- Clone this repository to your local machine.
- Use your IDE of choice to complete the assignment.
- When you have completed the assignment, you need to push your code to this repository and mark the assignment as completed by clicking here.
- Once you mark it as completed, your access to this repository will be revoked. Please make sure that you have completed the assignment and pushed all code from your local machine to this repository before you click the link.
Table of Contents
- Before you start, a brief explanation for the exercise and software prerequisites/setup.
- Tips for what we are looking for provides clear guidance on solution qualities we value
- The Challenge explains the data engineering code challenge to be tackled.
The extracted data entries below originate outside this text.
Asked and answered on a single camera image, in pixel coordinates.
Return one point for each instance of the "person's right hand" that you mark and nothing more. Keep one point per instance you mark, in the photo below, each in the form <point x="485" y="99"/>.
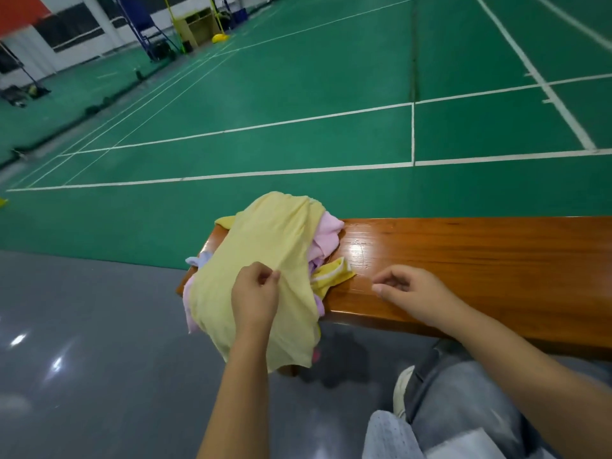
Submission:
<point x="416" y="293"/>

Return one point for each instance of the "person's left hand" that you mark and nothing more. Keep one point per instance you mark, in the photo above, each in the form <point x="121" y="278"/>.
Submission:
<point x="255" y="299"/>

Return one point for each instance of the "pale yellow towel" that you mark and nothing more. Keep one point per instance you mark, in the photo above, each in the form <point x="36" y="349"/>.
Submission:
<point x="268" y="234"/>

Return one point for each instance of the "white blue towel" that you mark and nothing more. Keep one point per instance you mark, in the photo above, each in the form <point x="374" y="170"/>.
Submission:
<point x="197" y="261"/>

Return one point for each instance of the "yellow white striped cloth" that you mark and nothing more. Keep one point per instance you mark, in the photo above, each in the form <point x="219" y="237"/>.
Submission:
<point x="332" y="272"/>

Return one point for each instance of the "light pink towel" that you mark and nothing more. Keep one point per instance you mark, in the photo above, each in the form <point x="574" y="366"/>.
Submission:
<point x="327" y="234"/>

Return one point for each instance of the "person's left forearm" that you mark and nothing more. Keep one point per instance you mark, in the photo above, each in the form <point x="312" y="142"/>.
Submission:
<point x="237" y="401"/>

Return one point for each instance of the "person's right forearm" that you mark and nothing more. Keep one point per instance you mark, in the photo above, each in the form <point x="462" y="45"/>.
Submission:
<point x="535" y="377"/>

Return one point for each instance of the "person's white shoe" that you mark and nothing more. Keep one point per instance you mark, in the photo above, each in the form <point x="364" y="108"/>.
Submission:
<point x="403" y="392"/>

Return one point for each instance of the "person's grey trousers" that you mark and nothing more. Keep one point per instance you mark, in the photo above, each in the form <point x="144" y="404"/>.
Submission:
<point x="478" y="396"/>

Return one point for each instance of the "brown wooden bench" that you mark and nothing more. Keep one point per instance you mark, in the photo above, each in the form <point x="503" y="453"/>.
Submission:
<point x="478" y="272"/>

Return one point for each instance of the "blue umpire chair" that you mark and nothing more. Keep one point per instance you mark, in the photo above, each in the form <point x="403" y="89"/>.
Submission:
<point x="139" y="19"/>

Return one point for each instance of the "yellow net post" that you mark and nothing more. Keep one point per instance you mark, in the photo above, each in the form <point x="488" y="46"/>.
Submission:
<point x="220" y="37"/>

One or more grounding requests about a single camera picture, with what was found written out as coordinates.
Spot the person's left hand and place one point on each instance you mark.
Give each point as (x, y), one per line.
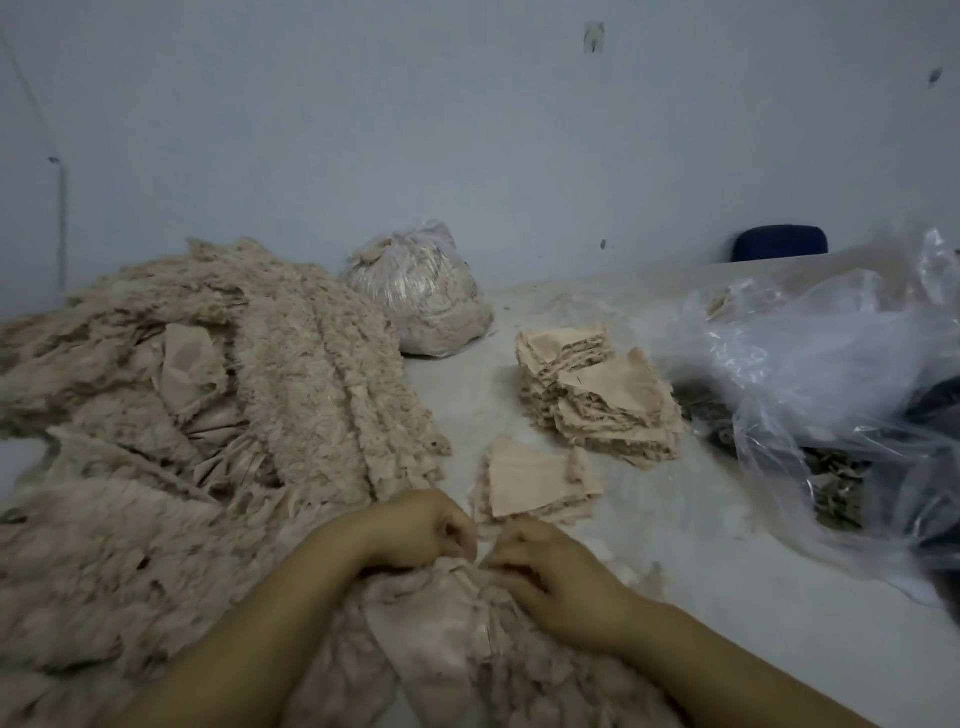
(408, 533)

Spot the person's right hand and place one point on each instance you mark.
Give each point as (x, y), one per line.
(567, 588)

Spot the beige scrap strips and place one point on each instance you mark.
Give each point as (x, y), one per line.
(435, 645)

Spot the stack of sorted beige pieces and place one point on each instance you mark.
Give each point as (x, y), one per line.
(555, 353)

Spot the large pile beige fabric scraps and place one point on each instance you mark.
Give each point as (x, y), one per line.
(165, 450)

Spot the person's right forearm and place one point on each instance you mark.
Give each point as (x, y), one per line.
(743, 683)

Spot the person's left forearm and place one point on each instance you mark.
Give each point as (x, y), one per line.
(225, 653)

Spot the clear bag of beige scraps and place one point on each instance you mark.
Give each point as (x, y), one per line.
(420, 293)

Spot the large clear plastic bag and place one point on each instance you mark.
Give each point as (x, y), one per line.
(833, 360)

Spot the blue chair back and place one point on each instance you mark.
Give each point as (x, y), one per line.
(780, 243)

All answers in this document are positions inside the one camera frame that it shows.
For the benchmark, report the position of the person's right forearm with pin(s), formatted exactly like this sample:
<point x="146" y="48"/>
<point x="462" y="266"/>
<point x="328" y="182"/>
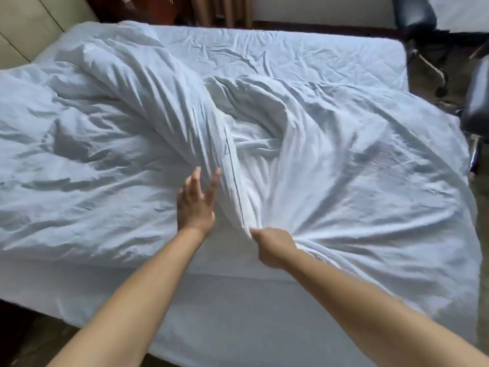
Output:
<point x="382" y="313"/>

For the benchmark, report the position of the black office chair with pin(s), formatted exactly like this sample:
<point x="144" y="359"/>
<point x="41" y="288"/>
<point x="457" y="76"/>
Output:
<point x="477" y="99"/>
<point x="414" y="15"/>

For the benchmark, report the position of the white duvet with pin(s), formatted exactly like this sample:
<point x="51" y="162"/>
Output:
<point x="344" y="168"/>

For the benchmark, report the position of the beige padded headboard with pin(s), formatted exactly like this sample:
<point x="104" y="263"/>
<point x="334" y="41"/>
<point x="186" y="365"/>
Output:
<point x="23" y="26"/>

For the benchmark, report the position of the person's left forearm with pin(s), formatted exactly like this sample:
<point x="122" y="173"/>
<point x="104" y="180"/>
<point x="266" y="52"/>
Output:
<point x="133" y="301"/>

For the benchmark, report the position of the white bed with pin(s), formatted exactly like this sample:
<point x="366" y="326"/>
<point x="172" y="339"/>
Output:
<point x="305" y="49"/>

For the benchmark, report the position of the person's left hand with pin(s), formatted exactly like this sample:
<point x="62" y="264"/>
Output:
<point x="195" y="210"/>

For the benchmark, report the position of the beige curtain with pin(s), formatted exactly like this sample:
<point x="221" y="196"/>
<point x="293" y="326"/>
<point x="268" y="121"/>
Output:
<point x="225" y="9"/>

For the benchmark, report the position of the person's right hand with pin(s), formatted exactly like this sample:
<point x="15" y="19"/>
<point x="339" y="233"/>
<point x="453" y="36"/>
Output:
<point x="273" y="246"/>

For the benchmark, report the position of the white bedding bundle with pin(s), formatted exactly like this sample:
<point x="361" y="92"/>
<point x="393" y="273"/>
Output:
<point x="462" y="11"/>

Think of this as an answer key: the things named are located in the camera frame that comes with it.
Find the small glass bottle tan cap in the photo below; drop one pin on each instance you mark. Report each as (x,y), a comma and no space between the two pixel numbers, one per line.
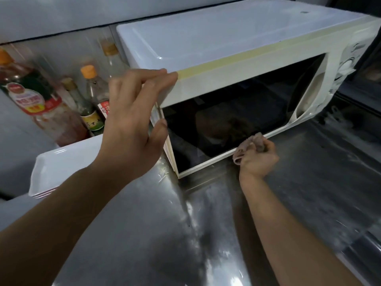
(86,116)

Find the glass window aluminium frame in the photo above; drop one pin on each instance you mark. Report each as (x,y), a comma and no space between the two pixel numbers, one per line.
(89,14)

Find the person's right hand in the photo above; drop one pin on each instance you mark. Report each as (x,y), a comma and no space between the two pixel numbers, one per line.
(259,162)

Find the brown cloth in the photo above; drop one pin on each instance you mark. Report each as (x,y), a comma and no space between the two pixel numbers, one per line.
(254,141)

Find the white microwave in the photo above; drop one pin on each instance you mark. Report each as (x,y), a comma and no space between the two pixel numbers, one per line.
(208,26)

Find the white rectangular plate red underside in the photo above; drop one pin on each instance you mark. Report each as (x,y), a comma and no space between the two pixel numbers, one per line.
(65,163)

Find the person's left forearm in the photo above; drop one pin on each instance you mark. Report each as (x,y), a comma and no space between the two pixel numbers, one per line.
(59,229)

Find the person's right forearm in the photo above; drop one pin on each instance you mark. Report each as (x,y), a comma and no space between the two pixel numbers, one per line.
(291,241)

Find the stainless steel table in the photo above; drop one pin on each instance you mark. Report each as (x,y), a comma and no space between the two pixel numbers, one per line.
(297,190)

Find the person's left hand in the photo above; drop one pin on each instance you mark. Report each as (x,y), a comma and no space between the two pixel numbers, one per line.
(131,131)

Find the plain white rectangular plate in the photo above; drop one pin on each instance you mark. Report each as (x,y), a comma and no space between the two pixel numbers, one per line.
(41,197)

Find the large ketchup bottle orange cap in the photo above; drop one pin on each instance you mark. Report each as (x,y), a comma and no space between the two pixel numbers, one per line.
(35,98)

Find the low grey cabinet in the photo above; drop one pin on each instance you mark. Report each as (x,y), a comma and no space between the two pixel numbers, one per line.
(15,211)

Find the dark sauce bottle orange cap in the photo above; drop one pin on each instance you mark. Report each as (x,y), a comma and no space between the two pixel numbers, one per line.
(95,89)

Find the clear bottle green label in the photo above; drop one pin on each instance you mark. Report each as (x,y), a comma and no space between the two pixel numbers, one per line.
(111,59)

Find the white plate orange print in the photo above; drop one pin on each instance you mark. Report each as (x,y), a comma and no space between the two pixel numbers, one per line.
(44,194)

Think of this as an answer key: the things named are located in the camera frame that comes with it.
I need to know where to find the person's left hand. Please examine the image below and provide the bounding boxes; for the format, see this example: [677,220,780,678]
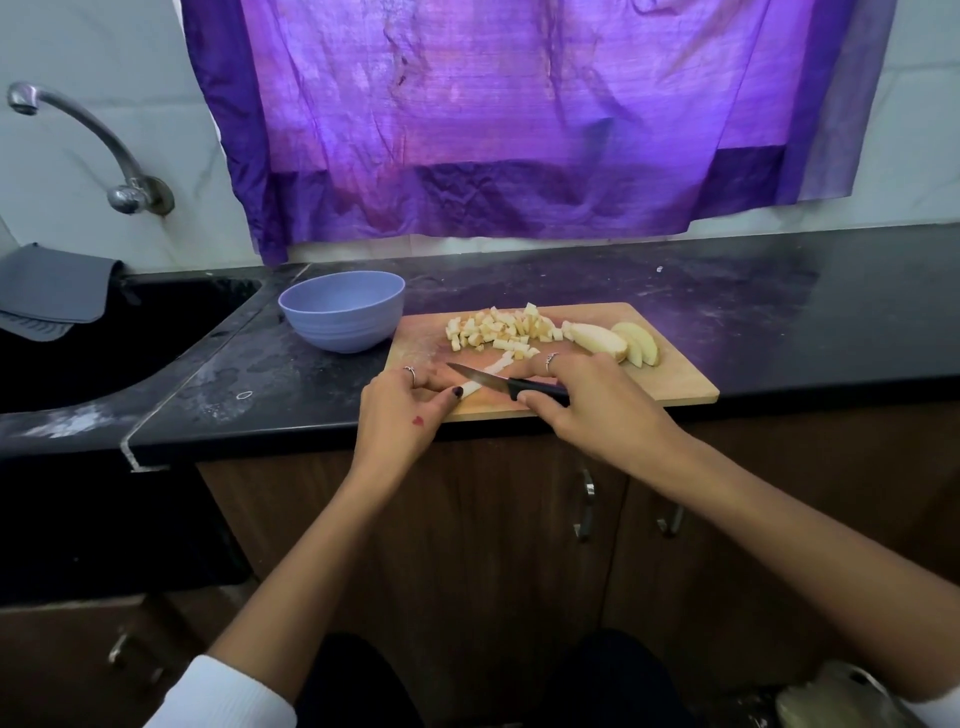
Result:
[348,360,467,497]

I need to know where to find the person's right hand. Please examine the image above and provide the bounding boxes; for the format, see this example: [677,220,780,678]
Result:
[510,349,699,485]

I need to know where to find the potato slice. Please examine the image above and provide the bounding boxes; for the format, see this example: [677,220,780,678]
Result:
[562,319,630,363]
[610,321,662,369]

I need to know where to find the black handled knife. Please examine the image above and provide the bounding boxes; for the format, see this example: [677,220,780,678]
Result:
[445,360,573,410]

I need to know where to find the tan potato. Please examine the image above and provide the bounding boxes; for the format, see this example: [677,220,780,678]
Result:
[457,355,516,398]

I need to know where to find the blue bowl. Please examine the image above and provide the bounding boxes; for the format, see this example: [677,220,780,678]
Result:
[276,268,408,356]

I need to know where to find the pile of diced potato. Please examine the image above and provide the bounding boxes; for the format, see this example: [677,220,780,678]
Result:
[444,301,566,359]

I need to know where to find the person's left forearm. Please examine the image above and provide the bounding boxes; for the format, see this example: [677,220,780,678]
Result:
[207,465,414,707]

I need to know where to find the person's dark trousers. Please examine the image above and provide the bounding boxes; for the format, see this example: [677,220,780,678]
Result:
[297,627,699,728]

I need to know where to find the wooden cutting board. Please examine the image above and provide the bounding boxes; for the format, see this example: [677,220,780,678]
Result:
[384,301,722,423]

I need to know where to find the dark sink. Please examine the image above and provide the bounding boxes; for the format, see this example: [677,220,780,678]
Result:
[0,274,261,419]

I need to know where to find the purple cloth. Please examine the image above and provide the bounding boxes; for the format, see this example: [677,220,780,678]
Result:
[180,0,902,267]

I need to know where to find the metal faucet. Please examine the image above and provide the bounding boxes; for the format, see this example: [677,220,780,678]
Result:
[6,81,177,218]

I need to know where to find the grey cloth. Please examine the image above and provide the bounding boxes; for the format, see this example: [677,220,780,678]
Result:
[0,243,125,344]

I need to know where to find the red and white plastic bag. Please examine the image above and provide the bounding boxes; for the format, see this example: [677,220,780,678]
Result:
[775,660,924,728]

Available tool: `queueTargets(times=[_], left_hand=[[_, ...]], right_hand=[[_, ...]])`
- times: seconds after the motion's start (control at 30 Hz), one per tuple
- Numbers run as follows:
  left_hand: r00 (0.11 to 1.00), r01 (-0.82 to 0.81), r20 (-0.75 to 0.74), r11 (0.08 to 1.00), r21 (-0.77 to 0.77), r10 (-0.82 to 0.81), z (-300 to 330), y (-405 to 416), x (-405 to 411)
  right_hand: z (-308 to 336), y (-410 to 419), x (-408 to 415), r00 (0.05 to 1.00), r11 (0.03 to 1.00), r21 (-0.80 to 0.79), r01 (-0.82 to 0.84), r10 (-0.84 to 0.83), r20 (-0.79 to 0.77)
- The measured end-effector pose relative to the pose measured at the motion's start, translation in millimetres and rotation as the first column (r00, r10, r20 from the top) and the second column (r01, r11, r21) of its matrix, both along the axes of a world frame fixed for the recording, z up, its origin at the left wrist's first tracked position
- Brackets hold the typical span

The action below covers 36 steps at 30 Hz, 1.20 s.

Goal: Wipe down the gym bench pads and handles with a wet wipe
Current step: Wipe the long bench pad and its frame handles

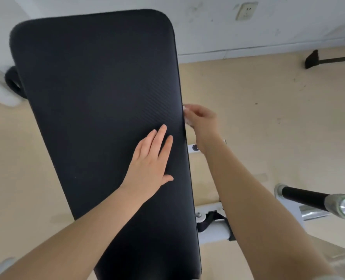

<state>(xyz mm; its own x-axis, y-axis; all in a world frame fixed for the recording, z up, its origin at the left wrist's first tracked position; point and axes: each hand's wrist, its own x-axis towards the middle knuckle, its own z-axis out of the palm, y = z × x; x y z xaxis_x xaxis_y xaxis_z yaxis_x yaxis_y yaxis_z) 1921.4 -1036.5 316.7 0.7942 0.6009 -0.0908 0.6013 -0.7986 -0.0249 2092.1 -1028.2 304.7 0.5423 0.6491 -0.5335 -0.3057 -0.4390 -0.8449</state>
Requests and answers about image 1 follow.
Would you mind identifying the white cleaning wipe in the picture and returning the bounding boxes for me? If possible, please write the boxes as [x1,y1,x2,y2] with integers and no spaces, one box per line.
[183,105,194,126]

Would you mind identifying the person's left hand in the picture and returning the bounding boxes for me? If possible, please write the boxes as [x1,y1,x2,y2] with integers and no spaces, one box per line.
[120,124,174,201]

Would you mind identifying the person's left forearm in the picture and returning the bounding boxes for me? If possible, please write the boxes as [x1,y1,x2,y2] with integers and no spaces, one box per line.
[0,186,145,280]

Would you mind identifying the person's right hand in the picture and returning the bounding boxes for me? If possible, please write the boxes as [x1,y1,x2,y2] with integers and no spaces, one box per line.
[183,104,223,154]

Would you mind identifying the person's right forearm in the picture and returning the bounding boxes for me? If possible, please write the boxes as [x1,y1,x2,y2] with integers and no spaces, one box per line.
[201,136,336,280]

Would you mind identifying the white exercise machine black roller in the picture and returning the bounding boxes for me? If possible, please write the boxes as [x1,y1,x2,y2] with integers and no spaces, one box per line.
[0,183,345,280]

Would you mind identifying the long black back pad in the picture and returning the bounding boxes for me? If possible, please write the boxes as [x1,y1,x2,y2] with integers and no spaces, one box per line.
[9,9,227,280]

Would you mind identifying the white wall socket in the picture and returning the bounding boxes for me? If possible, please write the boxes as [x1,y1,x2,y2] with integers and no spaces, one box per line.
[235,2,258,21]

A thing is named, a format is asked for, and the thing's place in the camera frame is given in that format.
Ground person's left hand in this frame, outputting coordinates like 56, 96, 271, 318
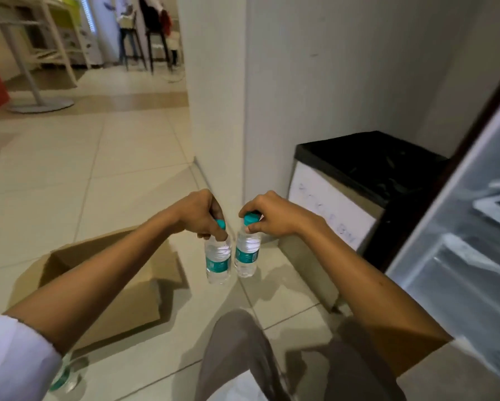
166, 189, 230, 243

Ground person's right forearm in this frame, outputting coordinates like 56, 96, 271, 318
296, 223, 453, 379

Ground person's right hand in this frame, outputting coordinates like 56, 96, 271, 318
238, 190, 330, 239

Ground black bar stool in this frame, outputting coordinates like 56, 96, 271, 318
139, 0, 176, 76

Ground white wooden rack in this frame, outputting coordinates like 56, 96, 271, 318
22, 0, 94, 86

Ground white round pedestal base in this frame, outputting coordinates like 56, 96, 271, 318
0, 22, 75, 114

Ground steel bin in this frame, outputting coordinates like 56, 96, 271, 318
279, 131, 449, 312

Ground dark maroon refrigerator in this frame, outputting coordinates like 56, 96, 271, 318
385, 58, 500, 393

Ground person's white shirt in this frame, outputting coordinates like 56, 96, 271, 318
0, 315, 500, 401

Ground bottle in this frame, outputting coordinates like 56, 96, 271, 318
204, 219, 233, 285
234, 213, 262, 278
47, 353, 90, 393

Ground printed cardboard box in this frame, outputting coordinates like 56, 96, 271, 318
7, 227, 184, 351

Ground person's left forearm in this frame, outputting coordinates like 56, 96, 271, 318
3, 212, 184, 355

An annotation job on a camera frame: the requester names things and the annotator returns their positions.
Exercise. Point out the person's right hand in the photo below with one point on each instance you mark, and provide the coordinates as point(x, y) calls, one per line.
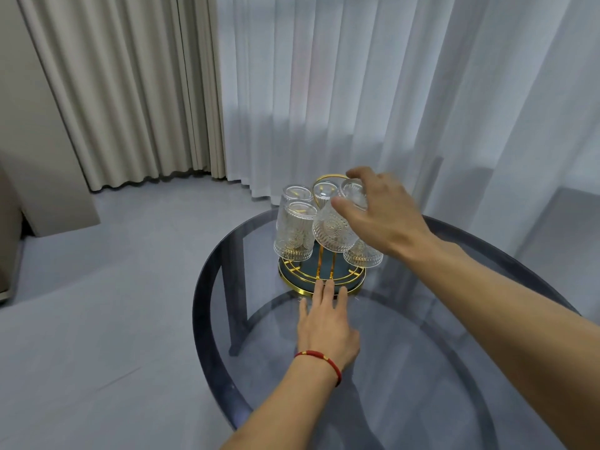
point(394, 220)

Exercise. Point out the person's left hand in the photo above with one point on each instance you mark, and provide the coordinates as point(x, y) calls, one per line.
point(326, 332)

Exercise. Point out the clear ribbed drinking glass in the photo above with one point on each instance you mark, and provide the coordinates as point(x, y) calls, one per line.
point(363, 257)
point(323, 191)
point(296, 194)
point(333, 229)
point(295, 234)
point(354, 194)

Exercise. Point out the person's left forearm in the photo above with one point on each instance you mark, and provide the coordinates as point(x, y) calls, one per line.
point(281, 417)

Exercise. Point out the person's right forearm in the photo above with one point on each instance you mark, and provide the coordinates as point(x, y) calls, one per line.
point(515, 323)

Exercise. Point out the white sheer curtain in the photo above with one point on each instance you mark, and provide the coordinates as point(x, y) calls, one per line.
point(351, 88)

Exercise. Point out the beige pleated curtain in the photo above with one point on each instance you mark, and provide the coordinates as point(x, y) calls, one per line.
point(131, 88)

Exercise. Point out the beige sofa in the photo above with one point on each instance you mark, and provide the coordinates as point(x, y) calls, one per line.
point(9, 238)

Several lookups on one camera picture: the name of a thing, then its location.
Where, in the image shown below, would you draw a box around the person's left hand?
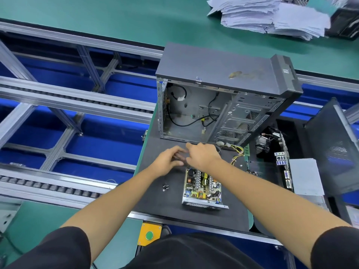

- Follow-up Questions related to the challenge which you should address
- Your approach and answers to follow-up questions is where you should include the answers to the follow-up question and clarify your solution approach any assumptions you have made.
We want to make the interview process as simple and stress-free as possible. That’s why we ask you to complete the first stage of the process from the comfort of your own home.
Your submission will help us to learn about your skills and approach. If we think you’re a good fit for our network, we’ll use your submission in the next interview stages too.
You’ll be creating an ingestion process to ingest files containing vote data. You’ll also create a means to query the ingested data to determine outlier weeks.
There’s no time limit for this task, but we expect it to take less than 2 hours.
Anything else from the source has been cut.